Una vez que Argaven se enteró de todos los pormenores me envió un mensaje exigiéndome, pidiéndome que fuera en seguida a Erhenrang, junto con una bolsa abundante para gastos. La ciudad de Sassinod, con liberalidad parecida, envió junto conmigo al joven médico, pues yo no estaba todavía en buena forma. Hicimos el viaje en trineo de motor. Recuerdo sólo partes de esas jornadas: tranquilas y sin prisa, con prolongadas paradas mientras las apisonadoras arreglaban adelante el camino, y largas noches en los albergues. Quizá sólo fueron dos o tres días, pero me pareció un viaje largo y no recuerdo mucho hasta el momento en que entramos en Erhenrang por las puertas del norte, a las calles colmadas de nieve y sombras.

Sentí entonces que el corazón se me endurecía de algún modo, y que se me aclaraba la mente. Yo había estado viviendo en fragmentos, desintegrado. Ahora, aunque con la fatiga del fácil viaje, descubrí que aún me quedaban fuerzas. La fuerza de la costumbre, quizá, pues aquí estaba al fin en un sitio que conocía, una ciudad en que había vivido, y trabajado, durante un año. Conocía las calles y las torres, los patios y pasajes y muros sombríos del palacio. Sabía cuál era mi trabajo aquí. Entonces, por primera vez, entendí con claridad que muerto mi amigo yo tenía que llevar a cabo aquello por lo que él había muerto.
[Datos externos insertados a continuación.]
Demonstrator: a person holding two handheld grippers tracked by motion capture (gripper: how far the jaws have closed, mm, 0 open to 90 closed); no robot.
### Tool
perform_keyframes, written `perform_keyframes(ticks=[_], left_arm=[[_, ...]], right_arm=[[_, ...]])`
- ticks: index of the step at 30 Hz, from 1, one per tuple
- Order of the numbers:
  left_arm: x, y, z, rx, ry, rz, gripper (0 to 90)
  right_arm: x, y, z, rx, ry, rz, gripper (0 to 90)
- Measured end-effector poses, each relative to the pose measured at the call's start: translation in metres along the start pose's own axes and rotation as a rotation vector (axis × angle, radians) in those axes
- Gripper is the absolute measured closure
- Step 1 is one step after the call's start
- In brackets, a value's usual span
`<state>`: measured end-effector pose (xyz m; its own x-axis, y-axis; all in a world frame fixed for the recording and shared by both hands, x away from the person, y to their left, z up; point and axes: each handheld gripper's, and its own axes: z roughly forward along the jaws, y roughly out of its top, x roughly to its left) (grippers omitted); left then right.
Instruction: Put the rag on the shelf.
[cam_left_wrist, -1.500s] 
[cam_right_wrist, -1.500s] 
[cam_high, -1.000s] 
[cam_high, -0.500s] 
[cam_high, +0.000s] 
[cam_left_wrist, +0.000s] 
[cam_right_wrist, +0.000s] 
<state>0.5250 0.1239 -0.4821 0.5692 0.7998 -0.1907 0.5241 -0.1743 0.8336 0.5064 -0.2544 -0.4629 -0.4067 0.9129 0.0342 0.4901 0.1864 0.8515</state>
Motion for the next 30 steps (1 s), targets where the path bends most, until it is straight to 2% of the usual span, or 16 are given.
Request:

Yo tenía que poner la piedra angular en el arco.

En las puertas del palacio se me pidió que siguiera hasta una de las casas de huéspedes dentro de los muros. Era la Torre Redonda, que indicaba un alto grado de shifgredor en la corte: no tanto el favor del rey como el reconocimiento de una posición ya muy elevada. Los embajadores de las naciones amigas se alojaban casi siempre allí. Era un buen signo. Para llegar a esa casa, sin embargo, había que pasar por la Esquina Roja, y me volví a mirar el estrecho paraje abovedado y el árbol desnudo junto al estanque, gris de hielo, y la casa todavía vacía.